The person behind the photos is one Michael X. The person in the photos is one Princess Margaret. The audience does not learn much about the real Michael X, except that he lives in London part-time and is a biracial black activist from Trinidad who allegedly takes nude photos of Princess Margaret while she is on holiday.

The good news is that The Bank Job has only a few flaws that could be overcome easily: It resorts at times to low-wattage thrills based on torture, threats, and violence. Since it is a high-stakes story about saving face for the royal family that means that it is really all about the photos. And I think more time and explanation should have been available about the man who took them in the first place. This is the weakest link in the film — the lesser characters are nearly left out or left on the film editor’s desk.

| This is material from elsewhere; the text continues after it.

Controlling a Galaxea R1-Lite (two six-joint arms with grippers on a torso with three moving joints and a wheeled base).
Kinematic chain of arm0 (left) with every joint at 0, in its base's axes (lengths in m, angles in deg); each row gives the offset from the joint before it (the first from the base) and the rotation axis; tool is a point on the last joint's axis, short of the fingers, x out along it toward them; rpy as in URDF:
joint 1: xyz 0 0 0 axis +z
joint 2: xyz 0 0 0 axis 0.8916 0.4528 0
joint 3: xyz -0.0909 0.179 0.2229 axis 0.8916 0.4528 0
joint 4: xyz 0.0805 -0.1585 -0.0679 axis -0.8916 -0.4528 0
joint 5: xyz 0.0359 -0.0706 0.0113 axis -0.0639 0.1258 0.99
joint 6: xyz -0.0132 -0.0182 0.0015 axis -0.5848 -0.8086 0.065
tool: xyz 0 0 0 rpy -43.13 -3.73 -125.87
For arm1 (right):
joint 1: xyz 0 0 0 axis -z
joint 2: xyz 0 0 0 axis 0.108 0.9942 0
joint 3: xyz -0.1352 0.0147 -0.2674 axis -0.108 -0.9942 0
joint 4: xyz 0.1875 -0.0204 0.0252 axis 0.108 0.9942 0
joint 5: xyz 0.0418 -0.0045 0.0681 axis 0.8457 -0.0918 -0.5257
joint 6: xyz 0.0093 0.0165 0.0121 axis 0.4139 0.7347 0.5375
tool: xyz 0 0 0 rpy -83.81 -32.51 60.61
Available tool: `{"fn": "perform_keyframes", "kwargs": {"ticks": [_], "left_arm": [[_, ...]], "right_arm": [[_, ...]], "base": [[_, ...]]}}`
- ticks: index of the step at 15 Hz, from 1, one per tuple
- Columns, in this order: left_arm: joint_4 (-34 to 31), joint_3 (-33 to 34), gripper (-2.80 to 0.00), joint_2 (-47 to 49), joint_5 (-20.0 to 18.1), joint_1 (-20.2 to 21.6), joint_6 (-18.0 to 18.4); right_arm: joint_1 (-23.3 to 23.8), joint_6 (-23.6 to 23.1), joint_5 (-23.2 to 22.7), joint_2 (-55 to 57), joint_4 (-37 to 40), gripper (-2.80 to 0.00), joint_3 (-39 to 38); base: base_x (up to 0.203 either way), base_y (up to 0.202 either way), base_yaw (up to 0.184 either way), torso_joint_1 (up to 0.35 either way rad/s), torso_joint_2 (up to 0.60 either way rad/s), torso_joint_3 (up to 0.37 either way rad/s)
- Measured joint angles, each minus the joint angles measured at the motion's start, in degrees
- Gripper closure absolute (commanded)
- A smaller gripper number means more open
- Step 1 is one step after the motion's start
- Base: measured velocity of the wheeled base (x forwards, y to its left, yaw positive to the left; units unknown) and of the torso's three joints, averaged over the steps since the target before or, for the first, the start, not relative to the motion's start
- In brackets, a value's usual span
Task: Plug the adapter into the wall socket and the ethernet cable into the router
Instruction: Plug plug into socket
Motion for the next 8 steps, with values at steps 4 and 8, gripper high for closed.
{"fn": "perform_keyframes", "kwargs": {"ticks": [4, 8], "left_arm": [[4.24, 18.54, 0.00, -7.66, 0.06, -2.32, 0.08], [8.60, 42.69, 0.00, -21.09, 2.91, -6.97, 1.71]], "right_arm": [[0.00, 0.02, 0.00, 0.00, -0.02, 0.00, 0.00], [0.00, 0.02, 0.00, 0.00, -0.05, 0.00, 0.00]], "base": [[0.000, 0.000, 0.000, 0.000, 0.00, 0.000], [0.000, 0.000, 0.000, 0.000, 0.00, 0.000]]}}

For example, I wanted to understand the motivation of Michael X and his black activist circle of friends. It begs the question: How did he arrive on British radar as a national threat before he took the photos? Instead, the director focuses on sidelines about infidelity and past grudges. So when we learn everyone’s (true) fate at the end we are not really moved. That is the barometer which is the rubric of any great film — did it transport and move me on an emotional level?

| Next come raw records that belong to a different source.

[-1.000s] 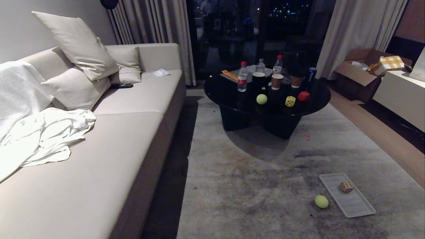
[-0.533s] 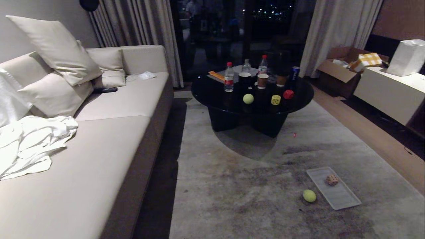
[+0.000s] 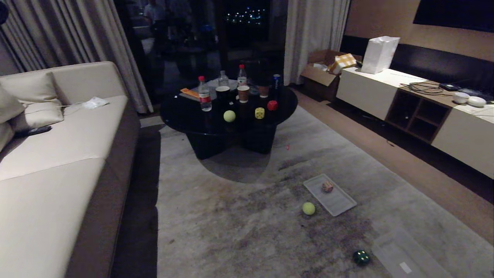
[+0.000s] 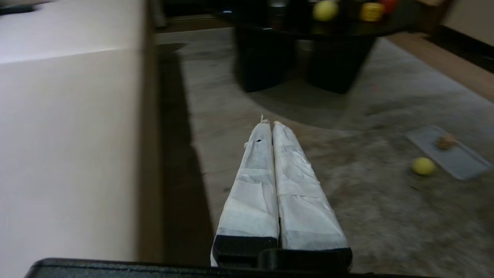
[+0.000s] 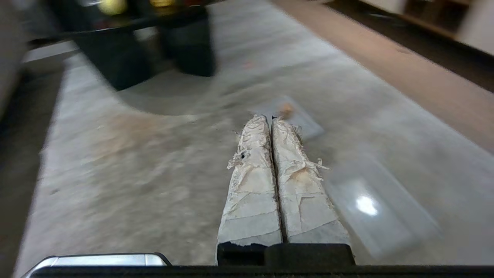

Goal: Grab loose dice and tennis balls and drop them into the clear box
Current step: Find toys out of the box

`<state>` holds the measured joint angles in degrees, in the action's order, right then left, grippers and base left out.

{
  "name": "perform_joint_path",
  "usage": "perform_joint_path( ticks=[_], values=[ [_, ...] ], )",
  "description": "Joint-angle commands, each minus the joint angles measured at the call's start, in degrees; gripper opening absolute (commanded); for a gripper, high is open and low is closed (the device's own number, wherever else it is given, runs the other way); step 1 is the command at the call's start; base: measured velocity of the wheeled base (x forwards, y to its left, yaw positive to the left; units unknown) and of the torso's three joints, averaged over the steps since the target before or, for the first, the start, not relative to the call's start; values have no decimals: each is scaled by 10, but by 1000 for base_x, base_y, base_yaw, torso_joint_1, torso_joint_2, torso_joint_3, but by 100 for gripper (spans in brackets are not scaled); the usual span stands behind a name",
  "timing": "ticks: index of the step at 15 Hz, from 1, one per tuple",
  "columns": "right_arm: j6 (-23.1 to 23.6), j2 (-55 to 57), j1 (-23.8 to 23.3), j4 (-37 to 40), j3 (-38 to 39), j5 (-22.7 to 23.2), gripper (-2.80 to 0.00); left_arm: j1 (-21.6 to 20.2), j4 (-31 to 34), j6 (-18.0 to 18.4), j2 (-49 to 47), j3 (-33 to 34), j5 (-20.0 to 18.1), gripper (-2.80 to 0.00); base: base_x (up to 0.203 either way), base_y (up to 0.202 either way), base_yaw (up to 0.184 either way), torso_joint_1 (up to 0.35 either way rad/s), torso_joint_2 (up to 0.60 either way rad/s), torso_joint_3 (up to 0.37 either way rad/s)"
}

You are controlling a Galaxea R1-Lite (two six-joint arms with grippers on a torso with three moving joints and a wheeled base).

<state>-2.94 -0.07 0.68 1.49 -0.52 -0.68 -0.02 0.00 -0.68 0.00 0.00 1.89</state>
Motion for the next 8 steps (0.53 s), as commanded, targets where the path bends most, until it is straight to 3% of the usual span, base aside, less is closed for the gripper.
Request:
perform_joint_path(
  ticks=[1,8],
  values=[
    [0,1,0,0,0,0,-280,-1,0,0,-1,1,0,-280,-2,8,-165,2,2,-2],
    [0,1,1,0,0,0,-280,-1,0,-1,-1,1,0,-280,0,11,-160,2,2,2]
  ],
)
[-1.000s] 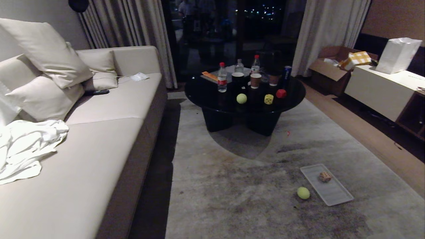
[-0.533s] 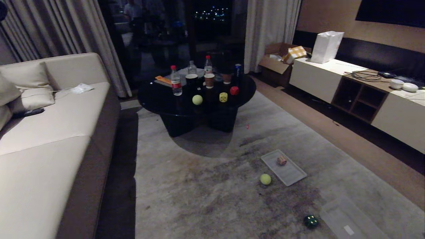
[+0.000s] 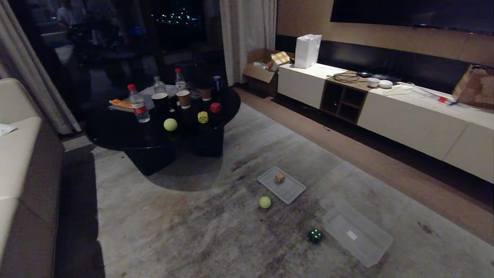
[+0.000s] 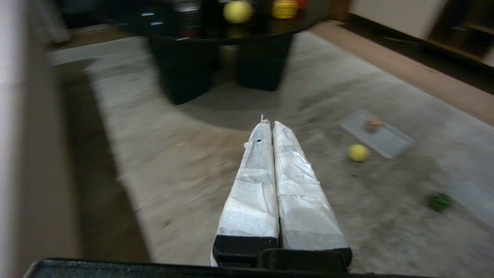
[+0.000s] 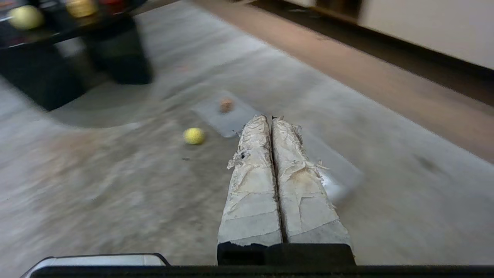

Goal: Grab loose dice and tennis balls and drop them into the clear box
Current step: Find toys out of the box

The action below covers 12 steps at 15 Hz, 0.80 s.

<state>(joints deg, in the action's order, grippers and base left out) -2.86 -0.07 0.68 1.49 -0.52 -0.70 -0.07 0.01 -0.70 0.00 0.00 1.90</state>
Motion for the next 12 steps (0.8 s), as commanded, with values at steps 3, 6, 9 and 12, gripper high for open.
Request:
perform_joint_path(
  ticks=[3,6,9,12],
  values=[
    [0,1,1,0,0,1,-280,0,0,-1,-1,1,0,-280,-1,11,-155,3,3,3],
    [0,1,0,0,0,1,-280,0,0,-2,-1,1,1,-280,-1,3,-33,1,0,0],
    [0,1,0,0,0,1,-280,0,-1,-1,-1,1,1,-280,0,0,0,2,5,-101],
    [0,1,0,0,0,1,-280,0,-1,-1,-1,1,1,-280,0,0,0,1,1,-189]
  ],
)
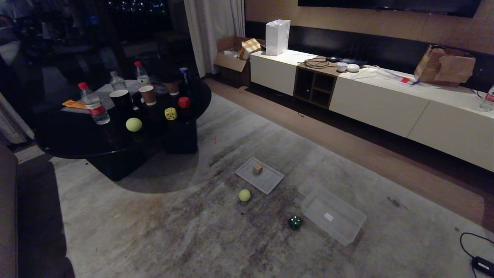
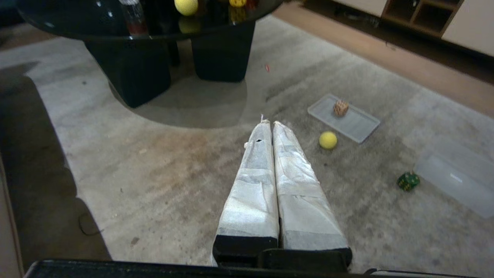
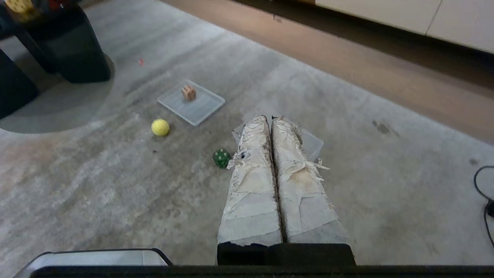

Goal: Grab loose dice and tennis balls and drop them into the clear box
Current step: Find toys out of the box

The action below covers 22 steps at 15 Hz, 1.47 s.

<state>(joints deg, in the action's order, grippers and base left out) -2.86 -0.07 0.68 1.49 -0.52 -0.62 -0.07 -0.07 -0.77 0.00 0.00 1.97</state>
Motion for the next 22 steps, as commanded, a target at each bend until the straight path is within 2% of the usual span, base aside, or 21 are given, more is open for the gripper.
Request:
perform_joint_path(
  ticks=[1,14,18,22],
  values=[
    [0,1,0,0,0,0,-280,0,0,0,-1,1,0,-280,0,0,0,2,5,-193],
    [0,1,1,0,0,0,-280,0,0,0,-1,1,0,-280,0,0,0,4,1,-197],
    [0,1,0,0,0,0,-280,0,-1,21,-1,1,-2,-280,0,0,0,3,3,-198],
    [0,1,0,0,0,0,-280,0,-1,23,-1,1,-7,-280,0,0,0,3,7,-193]
  ],
)
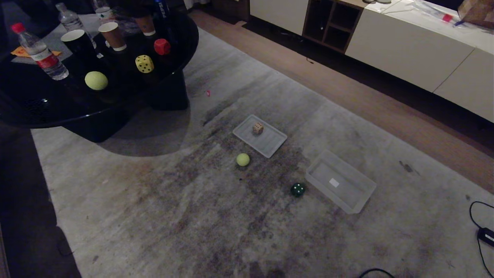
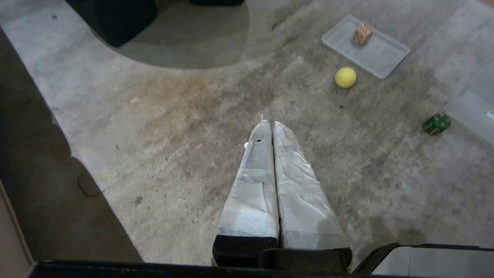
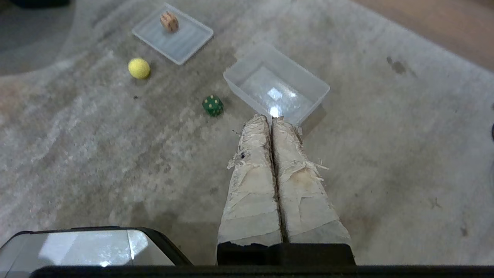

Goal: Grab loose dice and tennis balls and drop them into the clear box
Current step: Find toys out of the box

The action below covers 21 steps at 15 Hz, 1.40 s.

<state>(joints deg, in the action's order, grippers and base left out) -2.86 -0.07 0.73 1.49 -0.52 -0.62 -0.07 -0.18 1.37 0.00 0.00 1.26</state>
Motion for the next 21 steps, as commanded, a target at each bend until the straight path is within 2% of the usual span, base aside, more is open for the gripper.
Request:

Here the movie reminded me a lot of American Gangster. In fact, I found the two “true” tales a weird mélange, with the same critique I had for American Gangster — not enough about main threads and too much about the distractions of third parties. The Bank Job is a shorter film, which could have benefitted with another ten minutes filling in some blanks. It does not quite rise to the cinematic level of Michael Clayton and does not have the big budget of American Gangster. It could be overlooked at Oscar time, but I think it is worth a look.